_Aim of the task:_ Go through the listing below. Copy each line that has the string "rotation".

(Recorded information begins)

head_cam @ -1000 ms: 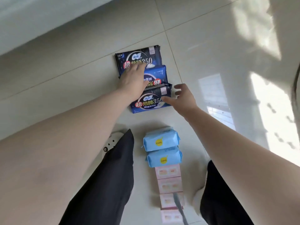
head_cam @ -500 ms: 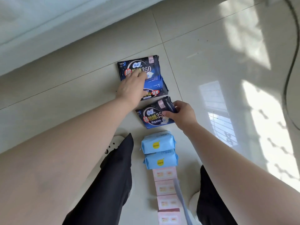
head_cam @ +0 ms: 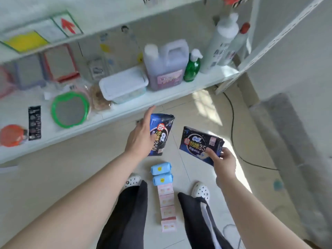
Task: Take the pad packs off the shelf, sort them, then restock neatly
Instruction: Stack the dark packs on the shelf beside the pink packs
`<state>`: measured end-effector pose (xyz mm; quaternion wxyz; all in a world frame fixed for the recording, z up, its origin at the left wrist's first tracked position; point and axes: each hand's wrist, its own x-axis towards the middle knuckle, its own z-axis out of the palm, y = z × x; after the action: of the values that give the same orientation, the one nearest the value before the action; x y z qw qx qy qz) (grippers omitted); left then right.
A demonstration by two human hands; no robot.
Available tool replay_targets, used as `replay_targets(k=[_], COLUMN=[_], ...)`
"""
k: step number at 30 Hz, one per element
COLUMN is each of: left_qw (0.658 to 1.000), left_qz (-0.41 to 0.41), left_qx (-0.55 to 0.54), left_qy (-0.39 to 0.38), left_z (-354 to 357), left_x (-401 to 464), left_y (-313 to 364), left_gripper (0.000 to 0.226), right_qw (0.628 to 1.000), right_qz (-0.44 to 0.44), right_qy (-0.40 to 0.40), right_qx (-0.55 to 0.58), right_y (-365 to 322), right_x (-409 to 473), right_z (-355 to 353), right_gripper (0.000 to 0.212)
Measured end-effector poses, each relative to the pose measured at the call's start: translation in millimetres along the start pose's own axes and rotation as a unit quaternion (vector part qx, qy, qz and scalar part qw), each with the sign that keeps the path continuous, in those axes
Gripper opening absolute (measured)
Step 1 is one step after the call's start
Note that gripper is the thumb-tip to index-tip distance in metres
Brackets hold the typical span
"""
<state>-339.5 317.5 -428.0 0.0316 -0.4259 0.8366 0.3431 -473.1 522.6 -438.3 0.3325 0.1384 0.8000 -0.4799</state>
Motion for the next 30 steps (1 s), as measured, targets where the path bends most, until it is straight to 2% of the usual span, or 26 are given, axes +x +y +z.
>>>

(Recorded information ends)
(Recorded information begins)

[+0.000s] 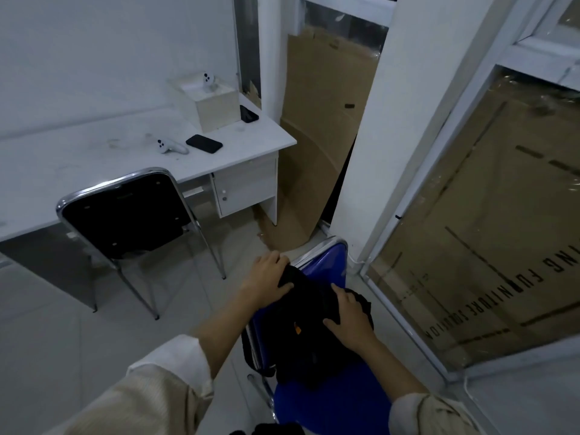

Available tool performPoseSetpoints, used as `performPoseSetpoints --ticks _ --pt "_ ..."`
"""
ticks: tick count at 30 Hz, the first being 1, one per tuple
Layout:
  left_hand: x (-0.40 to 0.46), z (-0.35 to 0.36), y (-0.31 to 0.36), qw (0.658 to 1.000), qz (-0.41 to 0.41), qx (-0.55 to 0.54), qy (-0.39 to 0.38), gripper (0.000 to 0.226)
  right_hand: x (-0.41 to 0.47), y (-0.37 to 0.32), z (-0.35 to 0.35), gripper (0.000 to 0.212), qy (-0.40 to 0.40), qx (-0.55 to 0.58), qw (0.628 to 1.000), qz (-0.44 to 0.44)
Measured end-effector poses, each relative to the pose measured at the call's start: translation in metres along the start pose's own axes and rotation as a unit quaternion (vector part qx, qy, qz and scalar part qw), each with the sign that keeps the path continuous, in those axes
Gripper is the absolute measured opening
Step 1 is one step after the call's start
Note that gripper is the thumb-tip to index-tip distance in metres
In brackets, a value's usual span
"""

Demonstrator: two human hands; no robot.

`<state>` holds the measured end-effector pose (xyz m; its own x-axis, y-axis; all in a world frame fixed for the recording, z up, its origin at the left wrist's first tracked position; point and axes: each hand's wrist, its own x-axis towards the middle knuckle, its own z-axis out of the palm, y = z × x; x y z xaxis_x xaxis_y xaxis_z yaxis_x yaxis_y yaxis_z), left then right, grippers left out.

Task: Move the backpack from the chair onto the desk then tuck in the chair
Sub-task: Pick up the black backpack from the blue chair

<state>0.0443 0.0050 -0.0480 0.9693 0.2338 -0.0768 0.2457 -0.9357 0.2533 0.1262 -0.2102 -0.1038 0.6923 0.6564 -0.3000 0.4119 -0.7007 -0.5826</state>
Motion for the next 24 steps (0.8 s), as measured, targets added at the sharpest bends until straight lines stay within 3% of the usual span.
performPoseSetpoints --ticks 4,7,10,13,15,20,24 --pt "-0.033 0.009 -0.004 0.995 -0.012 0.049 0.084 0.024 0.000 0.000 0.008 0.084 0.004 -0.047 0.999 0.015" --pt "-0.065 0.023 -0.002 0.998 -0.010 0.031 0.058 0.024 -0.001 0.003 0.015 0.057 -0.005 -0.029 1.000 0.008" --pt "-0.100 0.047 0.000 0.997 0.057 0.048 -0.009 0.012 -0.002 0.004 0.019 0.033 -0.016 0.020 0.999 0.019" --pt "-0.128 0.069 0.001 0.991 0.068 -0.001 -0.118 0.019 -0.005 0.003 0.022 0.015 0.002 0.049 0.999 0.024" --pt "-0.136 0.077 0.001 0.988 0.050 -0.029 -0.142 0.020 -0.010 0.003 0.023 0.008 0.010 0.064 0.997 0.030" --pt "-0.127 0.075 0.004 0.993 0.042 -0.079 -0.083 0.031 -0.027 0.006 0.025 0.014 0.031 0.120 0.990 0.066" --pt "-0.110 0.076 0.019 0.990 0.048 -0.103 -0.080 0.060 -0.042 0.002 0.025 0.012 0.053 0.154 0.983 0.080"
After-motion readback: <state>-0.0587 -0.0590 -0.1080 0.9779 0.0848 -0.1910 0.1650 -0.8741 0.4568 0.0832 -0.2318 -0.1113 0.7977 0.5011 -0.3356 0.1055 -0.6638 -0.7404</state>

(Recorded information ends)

_Finished exercise:_
Measured end-effector poses, each relative to the pose measured at the call's start: translation in millimetres along the start pose's own axes and rotation as a unit quaternion (vector part qx, qy, qz and scalar part qw), each with the sign that keeps the path continuous, in those axes
Measured end-effector poses, each relative to the pose measured at the call's start: translation in metres along the start pose's own axes and rotation as a unit quaternion (vector part qx, qy, qz and scalar part qw), each with the sign that keeps the path continuous, in those axes

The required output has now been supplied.